Task brief: Nothing but the lines below from the one holding "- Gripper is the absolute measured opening" up to and including the one holding "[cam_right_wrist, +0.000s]" should be copied, exactly and without pictures.

*** Exercise data ***

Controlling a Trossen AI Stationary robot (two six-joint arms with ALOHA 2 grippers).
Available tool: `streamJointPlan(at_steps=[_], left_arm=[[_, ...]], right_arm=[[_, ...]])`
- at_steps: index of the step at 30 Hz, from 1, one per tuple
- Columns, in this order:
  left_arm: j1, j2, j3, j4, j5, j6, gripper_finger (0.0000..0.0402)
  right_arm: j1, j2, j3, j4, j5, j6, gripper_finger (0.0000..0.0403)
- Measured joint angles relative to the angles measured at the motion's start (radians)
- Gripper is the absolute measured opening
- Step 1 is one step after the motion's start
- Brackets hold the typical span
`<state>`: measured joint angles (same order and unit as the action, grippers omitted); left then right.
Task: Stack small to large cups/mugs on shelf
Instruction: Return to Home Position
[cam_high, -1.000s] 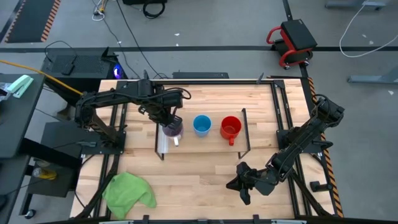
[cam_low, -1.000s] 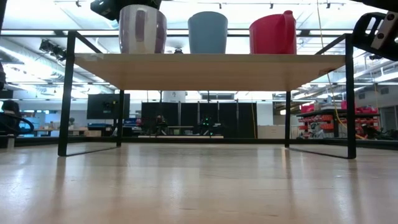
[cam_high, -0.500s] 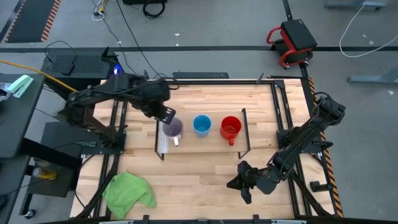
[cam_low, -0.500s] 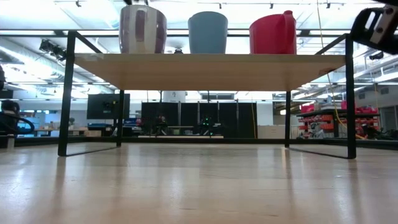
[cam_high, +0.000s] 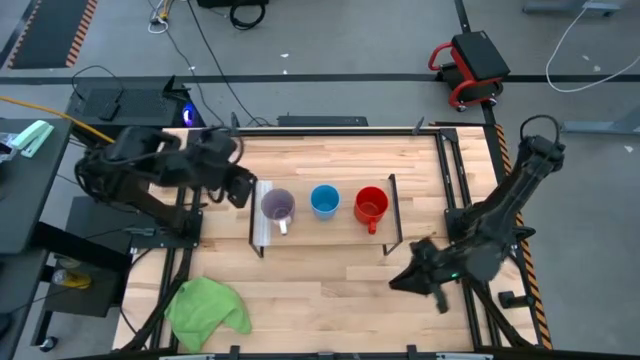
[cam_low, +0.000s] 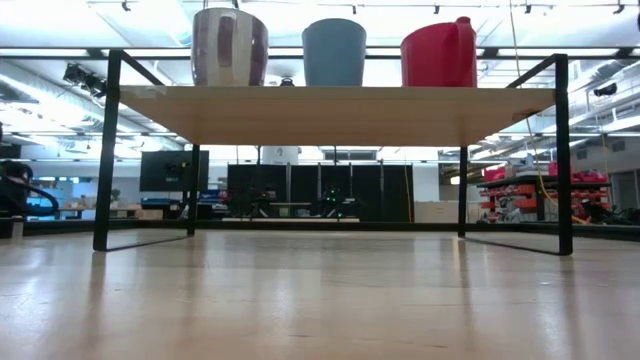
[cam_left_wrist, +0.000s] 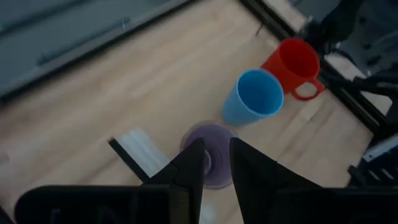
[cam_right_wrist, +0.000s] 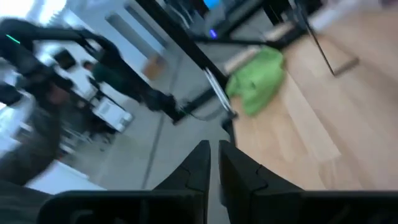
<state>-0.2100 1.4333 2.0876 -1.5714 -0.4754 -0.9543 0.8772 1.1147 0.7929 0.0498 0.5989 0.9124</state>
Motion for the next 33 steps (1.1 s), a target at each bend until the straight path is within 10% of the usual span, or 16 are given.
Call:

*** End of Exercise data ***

Written response:
- Gripper is the absolute measured opening
- Step 1 is one step after the motion's start
- Brackets hold the typical span
`<state>`: measured joint angles (same order and unit as the action, grippers omitted); left then right.
Task: Stack small to large cups/mugs on shelf
Instruction: Return to Home Position
[cam_high, -1.000s] 
[cam_low, -1.000s] 
[cam_high, -0.500s] 
[cam_low, -0.500s] 
[cam_high, +0.000s] 
[cam_low, +0.000s] 
[cam_left_wrist, +0.000s] 
[cam_right_wrist, +0.000s] 

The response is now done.